• [What you are asked to do]: Only the pictures are to be left out; set down the rest of the records exactly.

[Start of Attachment]

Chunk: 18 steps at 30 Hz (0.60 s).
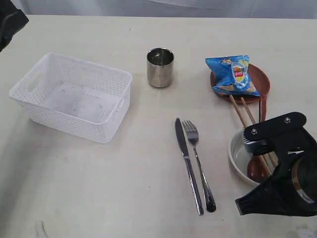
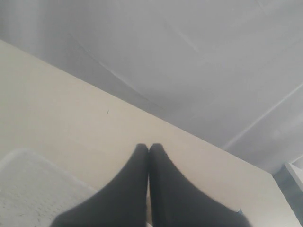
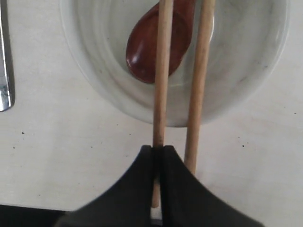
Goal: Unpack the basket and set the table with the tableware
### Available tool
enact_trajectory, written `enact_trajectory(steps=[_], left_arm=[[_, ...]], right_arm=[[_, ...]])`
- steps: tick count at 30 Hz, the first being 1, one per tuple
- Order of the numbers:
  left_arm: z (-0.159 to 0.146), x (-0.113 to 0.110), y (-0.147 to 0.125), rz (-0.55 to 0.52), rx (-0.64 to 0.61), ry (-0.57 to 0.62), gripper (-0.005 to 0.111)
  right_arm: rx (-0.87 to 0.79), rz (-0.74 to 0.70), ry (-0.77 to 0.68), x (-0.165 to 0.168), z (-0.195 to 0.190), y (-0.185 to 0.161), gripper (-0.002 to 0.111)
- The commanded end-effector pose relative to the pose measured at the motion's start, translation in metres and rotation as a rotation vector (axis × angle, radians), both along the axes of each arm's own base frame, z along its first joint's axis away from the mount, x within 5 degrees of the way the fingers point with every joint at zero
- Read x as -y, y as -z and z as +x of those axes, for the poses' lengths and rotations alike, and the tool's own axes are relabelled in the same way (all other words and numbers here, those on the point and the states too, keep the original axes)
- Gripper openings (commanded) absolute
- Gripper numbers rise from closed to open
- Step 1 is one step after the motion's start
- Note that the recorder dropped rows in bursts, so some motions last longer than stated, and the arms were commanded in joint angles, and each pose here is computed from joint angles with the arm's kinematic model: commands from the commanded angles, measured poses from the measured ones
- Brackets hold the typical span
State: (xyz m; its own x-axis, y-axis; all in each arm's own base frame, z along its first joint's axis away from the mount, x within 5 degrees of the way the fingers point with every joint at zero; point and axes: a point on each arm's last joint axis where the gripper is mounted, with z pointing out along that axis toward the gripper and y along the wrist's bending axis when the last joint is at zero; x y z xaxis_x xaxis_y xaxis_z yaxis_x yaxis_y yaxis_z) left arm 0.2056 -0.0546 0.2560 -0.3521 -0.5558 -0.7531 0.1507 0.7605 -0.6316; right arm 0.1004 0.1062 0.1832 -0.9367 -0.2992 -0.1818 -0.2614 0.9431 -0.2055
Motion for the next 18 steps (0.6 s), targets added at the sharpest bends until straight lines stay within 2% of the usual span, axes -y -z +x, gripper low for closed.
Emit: enact_trajectory(steps=[1,18], left_arm=[[-0.0005,-0.0004,0.0019,-0.003,-0.004,0.0,0.0],[-0.0005,-0.0004,0.0019,-0.005,-0.005,0.0,0.0]], right_arm=[[0.022,-0.022,0.079,0.0048,0.0009,-0.0004,0.0],[0.037,-0.012,0.03,0.0045,0.0019,0.0024,0.0]])
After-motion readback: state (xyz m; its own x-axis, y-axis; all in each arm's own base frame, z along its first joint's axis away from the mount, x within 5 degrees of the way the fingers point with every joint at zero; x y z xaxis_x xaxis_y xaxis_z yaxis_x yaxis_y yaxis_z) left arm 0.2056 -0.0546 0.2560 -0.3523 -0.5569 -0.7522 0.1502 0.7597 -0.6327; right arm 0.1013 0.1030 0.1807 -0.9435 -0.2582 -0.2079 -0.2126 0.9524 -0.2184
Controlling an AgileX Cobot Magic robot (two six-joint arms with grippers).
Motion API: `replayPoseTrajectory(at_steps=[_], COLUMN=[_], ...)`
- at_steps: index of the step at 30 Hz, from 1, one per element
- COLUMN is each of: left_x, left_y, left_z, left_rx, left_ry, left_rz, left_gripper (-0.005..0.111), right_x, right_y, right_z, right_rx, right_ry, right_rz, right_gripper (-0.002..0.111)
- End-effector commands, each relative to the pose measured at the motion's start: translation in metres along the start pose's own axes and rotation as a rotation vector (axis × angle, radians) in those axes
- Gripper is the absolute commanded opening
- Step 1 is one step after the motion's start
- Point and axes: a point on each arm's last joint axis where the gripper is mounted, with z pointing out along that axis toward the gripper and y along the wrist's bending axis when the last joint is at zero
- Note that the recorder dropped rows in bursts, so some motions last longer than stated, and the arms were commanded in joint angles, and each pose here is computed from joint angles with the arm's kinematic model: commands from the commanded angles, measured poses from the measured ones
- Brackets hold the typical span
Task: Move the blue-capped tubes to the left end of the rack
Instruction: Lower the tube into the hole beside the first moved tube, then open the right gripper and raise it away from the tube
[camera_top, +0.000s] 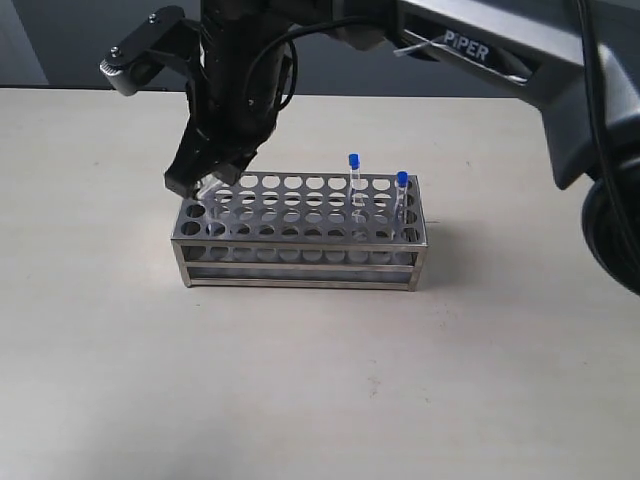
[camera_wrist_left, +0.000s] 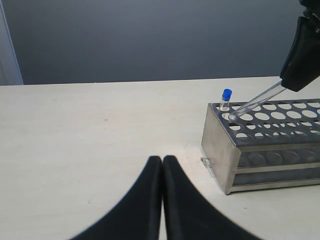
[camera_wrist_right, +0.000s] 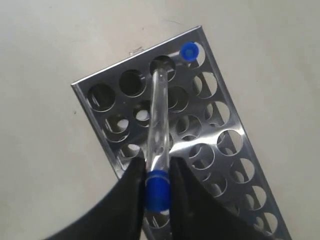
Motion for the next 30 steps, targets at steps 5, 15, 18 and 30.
replayPoseTrajectory(at_steps=[5, 15, 18, 30], left_x=[-0.002, -0.002, -0.002, -0.002], left_y=[-0.001, -0.001, -0.001, -0.001], left_z=[0.000, 0.000, 0.000, 0.000], left_rx=[0.011, 0.011, 0.011, 0.011], left_ry=[-0.008, -0.008, -0.008, -0.008], left_rz=[0.002, 0.002, 0.002, 0.002], left_gripper=[0.001, 0.001, 0.001, 0.001], right_x=[0.000, -0.005, -0.008, -0.009], right_y=[-0.006, -0.008, -0.008, -0.008], right_z=[-0.003, 0.004, 0.011, 0.022], right_rx=[0.049, 0.056, 0.047, 0.039], right_ry=[0.004, -0.015, -0.014, -0.009], right_rz=[-0.029, -0.072, -0.080, -0.084], right_gripper=[0.000, 0.000, 0.000, 0.000])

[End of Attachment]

• [Expected answer]:
Chunk: 18 steps at 30 Hz (0.60 s).
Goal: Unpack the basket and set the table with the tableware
### Available tool
enact_trajectory, written `enact_trajectory(steps=[_], left_arm=[[_, ...]], right_arm=[[_, ...]])`
- steps: tick count at 30 Hz, the first being 1, one per tuple
- Order of the numbers:
  left_arm: z (-0.159 to 0.146), x (-0.113 to 0.110), y (-0.147 to 0.125), rz (-0.55 to 0.52), rx (-0.64 to 0.61), ry (-0.57 to 0.62), gripper (-0.005 to 0.111)
  right_arm: rx (-0.87 to 0.79), rz (-0.74 to 0.70), ry (-0.77 to 0.68), x (-0.165 to 0.168), z (-0.195 to 0.190), y (-0.185 to 0.161), gripper (-0.002 to 0.111)
- The commanded end-effector pose relative to the pose measured at the motion's start, translation in metres and rotation as a rotation vector (axis × angle, radians), both along the axes of each arm's own base frame, z along its first joint's axis away from the mount, x within 5 degrees of the way the fingers point with every joint at zero
- Read x as -y, y as -z and z as +x of those axes, for the poses' lengths and rotations alike, and the tool's own axes are relabelled in the same way (all other words and numbers here, those on the point and the states too, keep the original axes)
- Gripper openings (commanded) absolute
- Gripper numbers rise from closed to open
- Step 1 is one step after the motion's start
- Note that the recorder dropped rows in bursts, so some motions last longer than stated, and the arms were commanded in joint angles, and each pose here is computed from joint angles with the arm's kinematic model: commands from the commanded angles, measured poses from the measured ones
- Brackets hold the typical span
State: (xyz m; its own x-axis, y-axis; all in each arm's own base frame, z along its first joint's axis away from the mount, x within 5 degrees of the way the fingers point with every joint at zero; point and axes: a point on each arm's last joint axis where the gripper is mounted, with z pointing out along that axis toward the gripper and y along the wrist's bending axis when the last joint is at zero; x y z xaxis_x xaxis_y xaxis_z yaxis_x yaxis_y yaxis_z) left arm 0.2056 -0.0546 0.2560 -0.3521 -0.5558 -0.7531 0.1507 0.7605 -0.6316; right arm 0.1004 0.1062 0.1832 -0.9367 -0.2992 -0.1818 -0.2614 0.9431 -0.2055
Motion for the next 18 steps (0.6 s), targets added at the sharpest bends until straight lines stay within 2% of the usual span, axes -y -z +x, gripper low for closed.
Emit: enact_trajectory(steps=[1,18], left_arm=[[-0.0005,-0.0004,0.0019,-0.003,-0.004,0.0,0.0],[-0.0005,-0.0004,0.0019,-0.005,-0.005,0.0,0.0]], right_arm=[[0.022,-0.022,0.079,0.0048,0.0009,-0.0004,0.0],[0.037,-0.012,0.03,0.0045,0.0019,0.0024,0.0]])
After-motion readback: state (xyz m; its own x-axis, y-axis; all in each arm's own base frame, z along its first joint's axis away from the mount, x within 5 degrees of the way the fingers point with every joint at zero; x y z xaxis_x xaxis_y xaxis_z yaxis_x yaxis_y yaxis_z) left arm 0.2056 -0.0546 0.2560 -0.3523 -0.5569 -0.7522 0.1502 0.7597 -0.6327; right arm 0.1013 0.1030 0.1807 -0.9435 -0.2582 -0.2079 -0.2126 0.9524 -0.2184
Controlling an AgileX Cobot Magic robot (two six-joint arms with grippers).
Motion API: `replayPoseTrajectory(at_steps=[_], COLUMN=[_], ...)`
- at_steps: index of the step at 30 Hz, from 1, one per element
- COLUMN is each of: left_x, left_y, left_z, left_rx, left_ry, left_rz, left_gripper (-0.005..0.111), right_x, right_y, right_z, right_rx, right_ry, right_rz, right_gripper (-0.002..0.111)
- End-effector commands, each relative to the pose measured at the motion's start: translation in metres along the start pose's own axes and rotation as a rotation vector (axis × angle, radians) in those axes
- Gripper is the absolute commanded opening
- Step 1 is one step after the motion's start
- Point and axes: a point on each arm's last joint axis where the gripper is mounted, with z pointing out along that axis toward the gripper and y along the wrist's bending axis when the last joint is at zero
- Note that the recorder dropped rows in bursts, so some motions last longer than stated, and the arms were commanded in joint angles, and each pose here is computed from joint angles with the arm's kinematic model: commands from the commanded angles, measured poses from the measured ones
- Brackets hold the typical span
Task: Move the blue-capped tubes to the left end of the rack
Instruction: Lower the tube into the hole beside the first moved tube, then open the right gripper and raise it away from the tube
[camera_top, +0.000s] 
[camera_wrist_left, +0.000s] 
[camera_wrist_right, +0.000s] 
Motion for the next 30 steps, targets at steps 5, 15, 18 and 30.
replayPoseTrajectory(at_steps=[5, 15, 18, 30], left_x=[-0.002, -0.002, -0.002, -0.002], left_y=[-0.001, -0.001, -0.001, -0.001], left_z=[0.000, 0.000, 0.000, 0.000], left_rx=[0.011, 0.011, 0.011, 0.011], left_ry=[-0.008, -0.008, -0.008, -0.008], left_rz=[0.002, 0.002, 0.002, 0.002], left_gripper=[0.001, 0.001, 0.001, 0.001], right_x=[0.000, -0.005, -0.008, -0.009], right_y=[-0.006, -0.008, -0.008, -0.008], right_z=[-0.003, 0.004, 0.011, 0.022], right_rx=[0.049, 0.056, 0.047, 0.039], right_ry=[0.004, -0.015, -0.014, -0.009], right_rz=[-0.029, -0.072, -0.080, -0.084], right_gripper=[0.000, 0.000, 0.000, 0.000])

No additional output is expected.